Eddie's lawyer claims he paid Scary $15,000 a month while she was pregnant and even covered her medical expenses. They are still fighting over child support. Scary reportedly wants a $9 million house and living expenses for the next 18 years. Damn, I guess she does want more millions. Go on then!
Eddie plans to see his daughter, Angel Iris Murphy Brown, when she's older. "He says he will have to wait until Angel is older before he can get to know her without any interference from her mother."

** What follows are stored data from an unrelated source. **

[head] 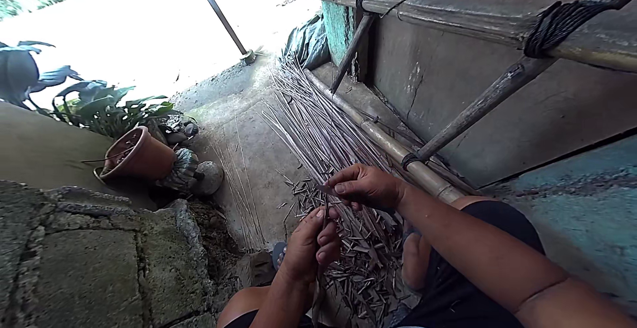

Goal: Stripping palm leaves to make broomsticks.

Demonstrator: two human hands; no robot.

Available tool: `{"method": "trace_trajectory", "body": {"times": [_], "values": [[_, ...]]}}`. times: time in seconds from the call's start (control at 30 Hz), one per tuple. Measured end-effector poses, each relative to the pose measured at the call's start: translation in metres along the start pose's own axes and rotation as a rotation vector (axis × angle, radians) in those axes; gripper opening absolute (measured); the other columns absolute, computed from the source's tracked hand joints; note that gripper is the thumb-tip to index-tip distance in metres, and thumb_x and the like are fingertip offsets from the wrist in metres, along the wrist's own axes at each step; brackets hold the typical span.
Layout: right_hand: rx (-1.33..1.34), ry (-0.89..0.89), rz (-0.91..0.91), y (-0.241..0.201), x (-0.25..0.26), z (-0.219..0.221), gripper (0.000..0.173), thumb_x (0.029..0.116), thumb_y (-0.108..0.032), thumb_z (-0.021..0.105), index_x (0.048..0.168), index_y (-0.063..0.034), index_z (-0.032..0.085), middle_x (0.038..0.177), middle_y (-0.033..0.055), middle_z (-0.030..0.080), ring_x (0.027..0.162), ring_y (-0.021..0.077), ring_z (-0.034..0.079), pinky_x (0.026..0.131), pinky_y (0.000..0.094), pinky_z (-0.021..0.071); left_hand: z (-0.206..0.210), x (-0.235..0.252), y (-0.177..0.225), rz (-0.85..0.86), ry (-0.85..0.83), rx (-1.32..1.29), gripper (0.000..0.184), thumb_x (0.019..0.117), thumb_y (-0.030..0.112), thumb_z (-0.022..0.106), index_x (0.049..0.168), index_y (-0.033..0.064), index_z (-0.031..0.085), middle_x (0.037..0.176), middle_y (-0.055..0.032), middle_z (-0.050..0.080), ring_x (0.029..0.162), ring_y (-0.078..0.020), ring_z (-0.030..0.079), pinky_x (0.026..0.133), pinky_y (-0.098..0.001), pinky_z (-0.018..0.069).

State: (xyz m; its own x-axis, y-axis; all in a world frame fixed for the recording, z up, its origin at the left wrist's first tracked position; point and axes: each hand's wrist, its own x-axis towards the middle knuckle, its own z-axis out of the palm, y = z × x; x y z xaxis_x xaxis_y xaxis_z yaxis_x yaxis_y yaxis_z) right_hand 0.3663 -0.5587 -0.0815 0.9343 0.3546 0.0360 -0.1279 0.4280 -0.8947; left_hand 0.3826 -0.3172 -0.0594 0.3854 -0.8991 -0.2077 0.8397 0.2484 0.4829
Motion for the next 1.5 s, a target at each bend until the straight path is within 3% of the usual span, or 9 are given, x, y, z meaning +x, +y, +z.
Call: {"method": "trace_trajectory", "body": {"times": [0.27,0.5,0.7,0.87,1.0,1.1,1.23,1.37,1.5], "values": [[-0.019,0.324,0.035,-0.028,-0.002,-0.014,0.024,0.1037,-0.012,0.057,0.122,-0.0019,0.069,0.077,0.0028,0.066,0.057,0.0067,0.061,0.053,0.0200,0.0538,0.003,-0.003,-0.006,0.014,0.090,0.211,0.030,0.1097,0.028,0.045,0.115,0.0049,0.063,0.064,0.0026,0.053,0.048,-0.0051,0.053,0.045,-0.0187,0.0469],[-0.189,0.104,0.238,-0.029,-0.010,0.002,0.025,0.1027,-0.020,0.060,0.120,-0.0051,0.070,0.079,0.0017,0.066,0.057,0.0073,0.061,0.052,0.0217,0.0530,0.006,0.000,-0.008,0.083,0.212,0.367,0.030,0.1107,0.023,0.041,0.116,0.0018,0.062,0.066,-0.0020,0.058,0.049,-0.0081,0.058,0.047,-0.0215,0.0518],[-0.050,0.421,0.174,-0.036,-0.006,-0.013,0.024,0.1053,-0.012,0.056,0.124,-0.0010,0.065,0.076,0.0039,0.065,0.055,0.0077,0.060,0.051,0.0201,0.0523,0.004,-0.001,-0.010,0.080,0.179,0.413,0.030,0.1101,0.023,0.044,0.118,0.0015,0.063,0.066,-0.0025,0.059,0.049,-0.0089,0.058,0.047,-0.0223,0.0526],[-0.204,0.230,0.277,-0.042,-0.013,-0.010,0.024,0.1035,-0.017,0.059,0.122,-0.0038,0.068,0.078,0.0025,0.066,0.056,0.0079,0.061,0.051,0.0211,0.0527,0.007,0.002,-0.011,0.148,0.299,0.678,0.033,0.1098,0.018,0.044,0.125,-0.0041,0.064,0.069,-0.0069,0.063,0.050,-0.0113,0.060,0.048,-0.0250,0.0545],[-0.174,0.305,0.279,-0.038,-0.010,-0.010,0.023,0.1041,-0.014,0.057,0.122,-0.0029,0.067,0.076,0.0019,0.064,0.055,0.0076,0.060,0.051,0.0203,0.0520,0.010,0.001,-0.016,0.217,0.353,0.913,0.032,0.1088,0.015,0.047,0.124,-0.0043,0.066,0.068,-0.0059,0.064,0.051,-0.0125,0.061,0.049,-0.0268,0.0560],[-0.154,0.366,0.264,-0.039,-0.008,-0.013,0.022,0.1041,-0.012,0.057,0.123,-0.0032,0.066,0.077,0.0031,0.064,0.055,0.0081,0.060,0.050,0.0203,0.0517,0.009,0.000,-0.017,0.230,0.355,0.949,0.031,0.1081,0.013,0.047,0.124,-0.0047,0.066,0.067,-0.0054,0.064,0.050,-0.0118,0.061,0.048,-0.0264,0.0557],[-0.231,0.249,0.319,-0.040,-0.011,-0.010,0.023,0.1037,-0.015,0.058,0.122,-0.0041,0.066,0.075,0.0024,0.065,0.055,0.0081,0.060,0.049,0.0211,0.0521,0.010,0.002,-0.017,0.252,0.383,0.975,0.029,0.1065,0.012,0.051,0.123,-0.0046,0.068,0.067,-0.0057,0.065,0.050,-0.0125,0.061,0.048,-0.0268,0.0559],[-0.231,0.401,0.319,-0.040,-0.007,-0.014,0.022,0.1047,-0.013,0.057,0.121,-0.0027,0.067,0.075,0.0033,0.065,0.053,0.0083,0.059,0.048,0.0202,0.0506,0.010,0.001,-0.021,0.278,0.420,1.050,0.025,0.1038,0.010,0.056,0.120,-0.0034,0.070,0.066,-0.0038,0.065,0.049,-0.0106,0.060,0.048,-0.0255,0.0550],[-0.250,0.218,0.319,-0.038,-0.010,-0.012,0.023,0.1028,-0.016,0.059,0.121,-0.0045,0.068,0.076,0.0023,0.065,0.054,0.0077,0.059,0.049,0.0213,0.0514,0.009,0.002,-0.021,0.279,0.426,1.052,0.027,0.1046,0.012,0.055,0.122,-0.0041,0.070,0.066,-0.0048,0.065,0.049,-0.0118,0.060,0.048,-0.0263,0.0555]]}}
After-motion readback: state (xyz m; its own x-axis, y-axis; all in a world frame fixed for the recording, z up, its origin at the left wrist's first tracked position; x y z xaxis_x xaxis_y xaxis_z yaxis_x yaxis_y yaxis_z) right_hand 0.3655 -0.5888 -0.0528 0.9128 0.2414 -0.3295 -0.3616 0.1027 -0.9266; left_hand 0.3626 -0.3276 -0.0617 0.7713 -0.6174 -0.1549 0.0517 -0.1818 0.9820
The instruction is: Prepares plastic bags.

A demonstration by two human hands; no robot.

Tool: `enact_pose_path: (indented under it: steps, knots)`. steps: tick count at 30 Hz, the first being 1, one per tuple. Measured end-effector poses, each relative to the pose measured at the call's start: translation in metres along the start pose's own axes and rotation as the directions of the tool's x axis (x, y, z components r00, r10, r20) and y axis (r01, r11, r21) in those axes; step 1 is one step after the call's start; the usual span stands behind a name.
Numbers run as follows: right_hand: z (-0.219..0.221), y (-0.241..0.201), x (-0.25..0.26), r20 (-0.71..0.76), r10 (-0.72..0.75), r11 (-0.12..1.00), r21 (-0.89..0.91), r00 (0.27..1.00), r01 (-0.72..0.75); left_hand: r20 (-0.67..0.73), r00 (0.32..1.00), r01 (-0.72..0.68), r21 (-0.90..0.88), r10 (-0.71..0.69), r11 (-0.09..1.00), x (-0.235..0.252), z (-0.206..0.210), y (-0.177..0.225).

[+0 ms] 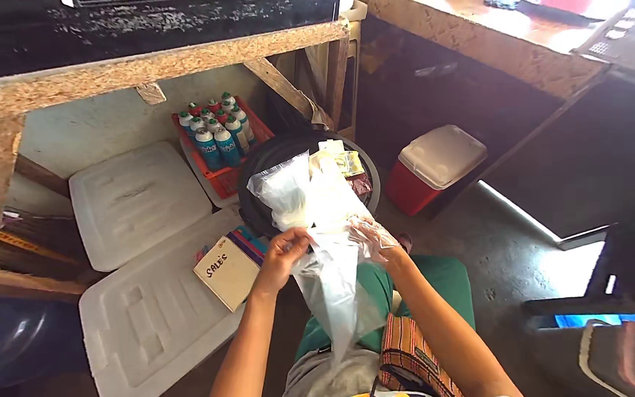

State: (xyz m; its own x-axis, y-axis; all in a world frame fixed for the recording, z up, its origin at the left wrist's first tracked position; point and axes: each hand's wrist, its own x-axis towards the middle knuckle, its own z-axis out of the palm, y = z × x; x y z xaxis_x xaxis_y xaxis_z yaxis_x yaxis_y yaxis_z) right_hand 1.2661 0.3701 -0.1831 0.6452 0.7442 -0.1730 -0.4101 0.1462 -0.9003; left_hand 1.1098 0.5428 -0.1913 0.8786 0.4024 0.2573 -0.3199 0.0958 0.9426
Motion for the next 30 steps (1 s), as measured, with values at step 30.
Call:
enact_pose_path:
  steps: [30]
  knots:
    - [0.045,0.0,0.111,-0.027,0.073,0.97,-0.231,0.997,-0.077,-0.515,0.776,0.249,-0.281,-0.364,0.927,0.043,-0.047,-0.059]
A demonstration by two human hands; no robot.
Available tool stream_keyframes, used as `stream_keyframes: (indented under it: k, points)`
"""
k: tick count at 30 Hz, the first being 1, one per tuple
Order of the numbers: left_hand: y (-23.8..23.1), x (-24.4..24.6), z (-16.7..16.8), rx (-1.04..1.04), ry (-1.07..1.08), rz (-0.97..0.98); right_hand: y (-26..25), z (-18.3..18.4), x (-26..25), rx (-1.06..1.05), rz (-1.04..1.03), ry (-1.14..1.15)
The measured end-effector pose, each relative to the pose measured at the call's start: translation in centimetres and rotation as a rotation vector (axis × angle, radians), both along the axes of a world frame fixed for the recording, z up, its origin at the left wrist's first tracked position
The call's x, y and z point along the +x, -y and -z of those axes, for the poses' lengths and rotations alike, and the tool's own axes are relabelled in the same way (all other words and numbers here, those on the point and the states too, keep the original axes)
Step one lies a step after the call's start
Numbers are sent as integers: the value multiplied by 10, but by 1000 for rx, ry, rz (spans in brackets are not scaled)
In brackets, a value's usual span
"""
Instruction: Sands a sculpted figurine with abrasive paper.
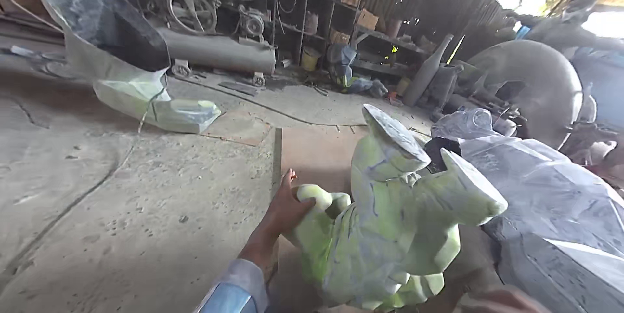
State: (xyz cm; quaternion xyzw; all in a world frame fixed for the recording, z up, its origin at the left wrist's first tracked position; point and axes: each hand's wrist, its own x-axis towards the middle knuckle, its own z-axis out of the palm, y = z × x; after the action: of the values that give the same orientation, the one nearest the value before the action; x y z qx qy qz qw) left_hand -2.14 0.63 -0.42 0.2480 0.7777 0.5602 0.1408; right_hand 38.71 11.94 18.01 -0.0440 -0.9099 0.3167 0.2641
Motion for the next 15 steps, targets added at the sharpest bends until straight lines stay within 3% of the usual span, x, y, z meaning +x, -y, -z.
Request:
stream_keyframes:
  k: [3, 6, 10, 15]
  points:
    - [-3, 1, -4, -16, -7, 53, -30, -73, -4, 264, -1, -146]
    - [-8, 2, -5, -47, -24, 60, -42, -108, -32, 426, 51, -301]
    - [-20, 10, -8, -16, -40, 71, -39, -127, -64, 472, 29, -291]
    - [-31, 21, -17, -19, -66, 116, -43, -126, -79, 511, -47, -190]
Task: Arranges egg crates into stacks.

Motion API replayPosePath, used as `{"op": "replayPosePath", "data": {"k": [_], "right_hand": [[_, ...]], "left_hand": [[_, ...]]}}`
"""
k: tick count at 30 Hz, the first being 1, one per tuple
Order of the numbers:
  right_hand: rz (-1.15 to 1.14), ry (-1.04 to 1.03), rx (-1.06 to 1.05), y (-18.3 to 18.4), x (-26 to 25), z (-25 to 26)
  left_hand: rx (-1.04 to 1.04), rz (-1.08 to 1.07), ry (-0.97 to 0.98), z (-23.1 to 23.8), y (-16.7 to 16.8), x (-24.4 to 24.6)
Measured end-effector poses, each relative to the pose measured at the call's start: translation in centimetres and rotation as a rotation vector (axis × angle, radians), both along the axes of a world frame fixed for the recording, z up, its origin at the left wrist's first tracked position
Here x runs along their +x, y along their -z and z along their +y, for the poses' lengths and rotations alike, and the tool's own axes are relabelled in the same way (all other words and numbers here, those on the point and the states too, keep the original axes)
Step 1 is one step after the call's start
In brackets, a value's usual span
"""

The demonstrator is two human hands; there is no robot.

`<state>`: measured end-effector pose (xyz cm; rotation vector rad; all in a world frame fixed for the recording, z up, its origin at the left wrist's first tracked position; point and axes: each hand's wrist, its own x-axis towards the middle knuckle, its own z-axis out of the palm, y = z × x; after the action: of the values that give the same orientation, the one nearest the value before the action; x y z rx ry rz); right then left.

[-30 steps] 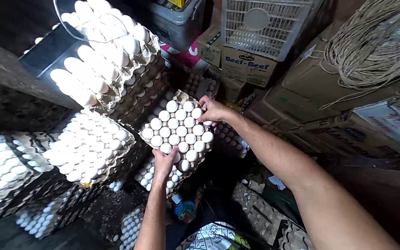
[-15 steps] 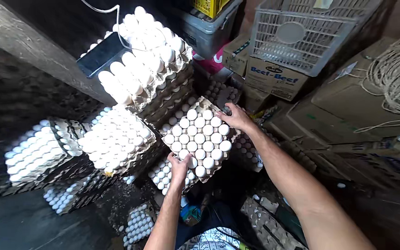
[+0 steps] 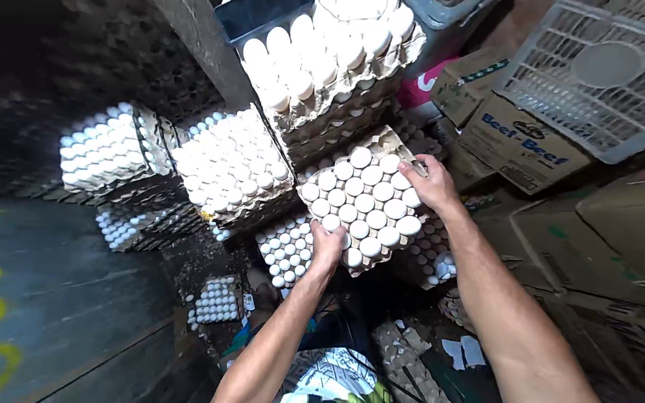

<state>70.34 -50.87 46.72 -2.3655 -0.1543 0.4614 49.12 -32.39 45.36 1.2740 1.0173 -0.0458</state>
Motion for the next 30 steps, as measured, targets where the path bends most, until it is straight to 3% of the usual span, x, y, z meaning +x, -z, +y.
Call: {"op": "replayPosePath", "data": {"k": [5,14,18,22,24,27,30], "right_hand": [[0.015,0.067,-0.004,2.4,0.4,1.3],[-0.046,0.046,-0.118,2.9,-0.7,1.9],[-0.05,0.067,-0.089,1.1,-1.3,2.2],[-0.233,-0.021,-0.1,-2.1,-3.5,2.1],[-0.37,-0.103,-0.015,-4.2,-5.4,3.1],[-0.518,-0.165,0.274,-7.3,-10.6,5.9],[-0.385,-0.268,0.57,-7.0,-17.7,11.5]], "left_hand": [[0.052,-0.03,0.012,2.4,2.3,2.0],[-0.213,-0.139,0.071,4.9,2.4,-0.7],[-0.254,-0.171,0.125,6.0,2.9,-1.1],[-0.269,-0.18,0.148,7.1,3.2,-2.3],[-0.242,-0.179,0.15,8.8,3.7,-4.1],[-0.201,-0.127,0.191,12.0,5.4,-9.5],[-0.212,0.065,0.026,15.4,9.4,-18.0]]}}
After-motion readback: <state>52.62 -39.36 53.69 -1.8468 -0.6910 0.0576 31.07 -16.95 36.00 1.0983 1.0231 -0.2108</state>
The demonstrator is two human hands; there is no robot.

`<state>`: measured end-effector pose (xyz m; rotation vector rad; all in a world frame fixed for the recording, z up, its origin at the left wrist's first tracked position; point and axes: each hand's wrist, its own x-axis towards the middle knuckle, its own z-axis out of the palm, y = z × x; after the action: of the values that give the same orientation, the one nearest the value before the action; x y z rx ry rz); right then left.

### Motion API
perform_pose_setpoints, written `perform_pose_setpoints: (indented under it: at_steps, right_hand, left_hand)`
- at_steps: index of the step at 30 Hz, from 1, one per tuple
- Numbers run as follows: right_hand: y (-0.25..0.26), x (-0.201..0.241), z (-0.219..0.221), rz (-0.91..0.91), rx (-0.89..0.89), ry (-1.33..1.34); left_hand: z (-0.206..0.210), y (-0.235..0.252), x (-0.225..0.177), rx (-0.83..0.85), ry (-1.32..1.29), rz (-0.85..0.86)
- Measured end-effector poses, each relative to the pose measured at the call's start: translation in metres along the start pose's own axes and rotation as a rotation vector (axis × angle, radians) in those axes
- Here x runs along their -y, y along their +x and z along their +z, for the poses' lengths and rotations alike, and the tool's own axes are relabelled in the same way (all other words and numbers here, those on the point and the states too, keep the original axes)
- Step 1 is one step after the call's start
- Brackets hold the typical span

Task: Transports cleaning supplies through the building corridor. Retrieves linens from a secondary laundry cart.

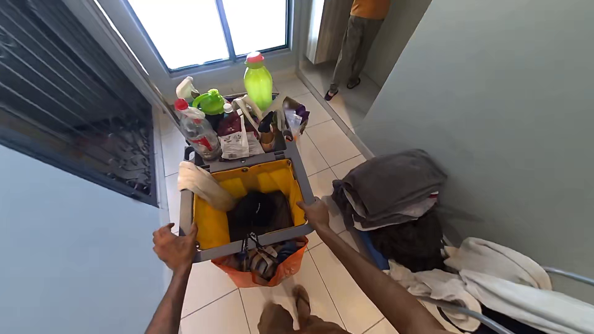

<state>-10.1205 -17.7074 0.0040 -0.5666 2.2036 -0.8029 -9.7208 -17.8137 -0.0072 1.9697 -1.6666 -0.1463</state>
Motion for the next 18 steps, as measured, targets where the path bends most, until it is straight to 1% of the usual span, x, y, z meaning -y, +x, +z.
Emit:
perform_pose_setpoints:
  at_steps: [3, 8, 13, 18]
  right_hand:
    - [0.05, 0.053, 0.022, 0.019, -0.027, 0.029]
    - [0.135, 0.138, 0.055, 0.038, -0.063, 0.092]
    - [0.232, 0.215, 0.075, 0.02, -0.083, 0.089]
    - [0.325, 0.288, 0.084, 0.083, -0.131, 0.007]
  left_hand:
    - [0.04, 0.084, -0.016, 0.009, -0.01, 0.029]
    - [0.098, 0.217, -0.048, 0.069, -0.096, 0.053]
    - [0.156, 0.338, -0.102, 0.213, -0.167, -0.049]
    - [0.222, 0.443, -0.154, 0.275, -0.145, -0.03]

That's a good idea. That way Murphy Brown will be old enough to tell him to fuck off!
Lazies!!!
The Spice Girls announced that are cutting their world tour short, because of "family commitments" and touring logistics. They have already performed in Europe, UK, Canada and the US. They were supposed to go on until June playing dates in South Africa, Australia, China and Argentina, but will end their shit in Toronto on February 26th instead. Their management denies they are ending due to poor ticket sales.
The Daily Mirror reports that they aren't ending the tour, because of the reasons they gave. They are ending it, because they hate each other again. Scary and Sporty apparently are completely over it. Scary wants to get back to her family and Sporty is afraid it will jeopardize her solo career.
Menopause is a bitch. Listen, these hos made a commitment and they should see it out. Quitting a commitment is not "girl power." That is "girl laziness." Pop the hormones, put on those hideous outfits, show the camel toe and get the hell out and lip-synch like there's no tomorrow.